Evaluators are specialized functions that work with the AgentRuntime to analyze conversations after a response has been generated. Unlike actions that create responses, evaluators perform background cognitive tasks that enable numerous advanced capabilities:

  • Knowledge Building: Automatically extract and store facts from conversations
  • Relationship Tracking: Identify connections between entities
  • Conversation Quality: Perform self-reflection on interaction quality
  • Goal Tracking: Determine if conversation objectives are being met
  • Tone Analysis: Evaluate emotional content and adjust future responses
  • User Profiling: Build understanding of user preferences and needs over time
  • Performance Metrics: Gather data on agent effectiveness and learn from interactions

Core Structure

interface Evaluator {
name: string; // Unique identifier
similes?: string[]; // Alternative names/triggers
description: string; // Purpose explanation
examples: EvaluationExample[]; // Sample usage patterns
handler: Handler; // Implementation logic
validate: Validator; // Execution criteria check
alwaysRun?: boolean; // Run regardless of validation
}

Evaluator Execution Flow

The agent runtime executes evaluators as part of its cognitive cycle:

  1. Agent processes a message and generates a response
  2. Runtime calls evaluate() after response generation
  3. Each evaluator's validate() method determines if it should run
  4. For each valid evaluator, the handler() function is executed
  5. Results are stored in memory and inform future responses

Fact Evaluator: Memory Formation System

The Fact Evaluator serves as the agent's "episodic memory formation" system - similar to how humans process conversations and form memories. Just as you might reflect after a conversation "Oh, I learned something new about Sarah today", the Fact Evaluator systematically processes conversations to build up the agent's understanding of the world and the people in it.

How It Works

1. Triggering (The "When to Reflect" System)

validate: async (runtime: IAgentRuntime, message: Memory): Promise<boolean> => {
const messageCount = await runtime.messageManager.countMemories(message.roomId);
const reflectionCount = Math.ceil(runtime.getConversationLength() / 2);
return messageCount % reflectionCount === 0;
};

Just like humans don't consciously analyze every single word in real-time, the Fact Evaluator runs periodically rather than after every message. It triggers a "reflection" phase every few messages to process what's been learned.

2. Fact Extraction (The "What Did I Learn?" System)

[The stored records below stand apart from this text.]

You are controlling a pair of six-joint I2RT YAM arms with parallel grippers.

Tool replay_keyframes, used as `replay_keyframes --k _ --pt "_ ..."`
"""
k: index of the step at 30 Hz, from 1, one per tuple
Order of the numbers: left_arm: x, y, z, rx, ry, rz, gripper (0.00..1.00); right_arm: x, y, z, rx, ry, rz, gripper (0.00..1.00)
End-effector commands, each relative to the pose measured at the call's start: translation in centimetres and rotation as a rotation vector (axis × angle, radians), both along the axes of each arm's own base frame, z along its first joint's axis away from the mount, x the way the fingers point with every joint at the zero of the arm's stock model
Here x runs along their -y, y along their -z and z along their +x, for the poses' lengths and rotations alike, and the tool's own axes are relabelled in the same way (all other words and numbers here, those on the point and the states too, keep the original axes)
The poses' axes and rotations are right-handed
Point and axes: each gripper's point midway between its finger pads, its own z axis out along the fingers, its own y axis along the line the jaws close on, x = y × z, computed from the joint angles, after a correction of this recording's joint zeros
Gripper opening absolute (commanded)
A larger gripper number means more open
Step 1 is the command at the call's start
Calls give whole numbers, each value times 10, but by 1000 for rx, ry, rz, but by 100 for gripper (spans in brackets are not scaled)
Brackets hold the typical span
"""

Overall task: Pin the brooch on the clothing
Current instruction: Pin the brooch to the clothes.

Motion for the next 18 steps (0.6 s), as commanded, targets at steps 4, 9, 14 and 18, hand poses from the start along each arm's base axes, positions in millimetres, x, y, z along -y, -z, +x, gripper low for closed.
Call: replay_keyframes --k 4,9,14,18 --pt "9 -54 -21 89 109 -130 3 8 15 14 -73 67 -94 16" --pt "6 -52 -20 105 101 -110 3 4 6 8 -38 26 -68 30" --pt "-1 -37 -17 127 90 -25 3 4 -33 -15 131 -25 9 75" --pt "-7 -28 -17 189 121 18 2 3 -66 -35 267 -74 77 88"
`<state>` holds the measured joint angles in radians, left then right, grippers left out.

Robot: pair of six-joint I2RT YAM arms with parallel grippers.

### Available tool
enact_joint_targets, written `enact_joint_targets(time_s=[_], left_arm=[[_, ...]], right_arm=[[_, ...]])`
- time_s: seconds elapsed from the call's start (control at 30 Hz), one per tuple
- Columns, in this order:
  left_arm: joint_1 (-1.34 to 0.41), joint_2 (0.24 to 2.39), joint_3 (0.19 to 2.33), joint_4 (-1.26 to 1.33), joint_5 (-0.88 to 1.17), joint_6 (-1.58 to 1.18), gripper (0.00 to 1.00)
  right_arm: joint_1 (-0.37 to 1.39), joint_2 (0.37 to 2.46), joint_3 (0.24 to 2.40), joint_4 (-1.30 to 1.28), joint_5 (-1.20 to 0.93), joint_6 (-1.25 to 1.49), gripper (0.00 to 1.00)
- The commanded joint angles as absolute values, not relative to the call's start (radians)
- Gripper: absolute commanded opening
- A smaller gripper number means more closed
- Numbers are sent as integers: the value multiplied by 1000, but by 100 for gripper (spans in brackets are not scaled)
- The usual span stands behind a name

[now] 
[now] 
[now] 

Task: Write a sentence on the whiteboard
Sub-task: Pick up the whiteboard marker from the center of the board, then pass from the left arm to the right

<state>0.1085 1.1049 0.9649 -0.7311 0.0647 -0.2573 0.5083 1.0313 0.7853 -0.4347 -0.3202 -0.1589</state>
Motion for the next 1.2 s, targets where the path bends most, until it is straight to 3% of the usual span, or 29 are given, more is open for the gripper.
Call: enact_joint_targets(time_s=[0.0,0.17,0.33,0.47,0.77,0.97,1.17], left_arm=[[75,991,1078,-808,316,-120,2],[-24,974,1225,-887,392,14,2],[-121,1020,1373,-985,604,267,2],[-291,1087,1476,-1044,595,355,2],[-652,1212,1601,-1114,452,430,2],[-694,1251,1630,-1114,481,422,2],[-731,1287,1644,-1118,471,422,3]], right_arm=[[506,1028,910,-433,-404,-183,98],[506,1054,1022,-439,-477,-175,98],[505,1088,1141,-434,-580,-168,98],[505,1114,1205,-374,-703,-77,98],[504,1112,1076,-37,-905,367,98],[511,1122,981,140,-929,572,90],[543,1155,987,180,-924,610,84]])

The evaluator uses a template-based approach to extract three types of information:

  • Facts: Unchanging truths about the world or people
    • "Bob lives in New York"
    • "Sarah has a degree in Computer Science"
  • Status: Temporary or changeable states
    • "Bob is currently working on a new project"
    • "Sarah is visiting Paris this week"
  • Opinions: Subjective views, feelings, or non-factual statements
    • "Bob thinks the project will be successful"
    • "Sarah loves French cuisine"

3. Memory Deduplication (The "Is This New?" System)

const filteredFacts = facts.filter((fact) => {
return (
!fact.already_known &&
fact.type === 'fact' &&
!fact.in_bio &&
fact.claim &&
fact.claim.trim() !== ''
);
});

Just as humans don't need to consciously re-learn things they already know, the Fact Evaluator:

  • Checks if information is already known
  • Verifies if it's in the agent's existing knowledge (bio)
  • Filters out duplicate or corrupted facts

4. Memory Storage (The "Remember This" System)

const factMemory = await factsManager.addEmbeddingToMemory({
userId: agentId!,
agentId,
content: { text: fact },
roomId,
createdAt: Date.now(),
});

Facts are stored with embeddings to enable:

  • Semantic search of related facts
  • Context-aware recall
  • Temporal tracking (when the fact was learned)

Example Processing

Given this conversation:

User: "I just moved to Seattle last month!"
Agent: "How are you finding the weather there?"
User: "It's rainy, but I love my new job at the tech startup"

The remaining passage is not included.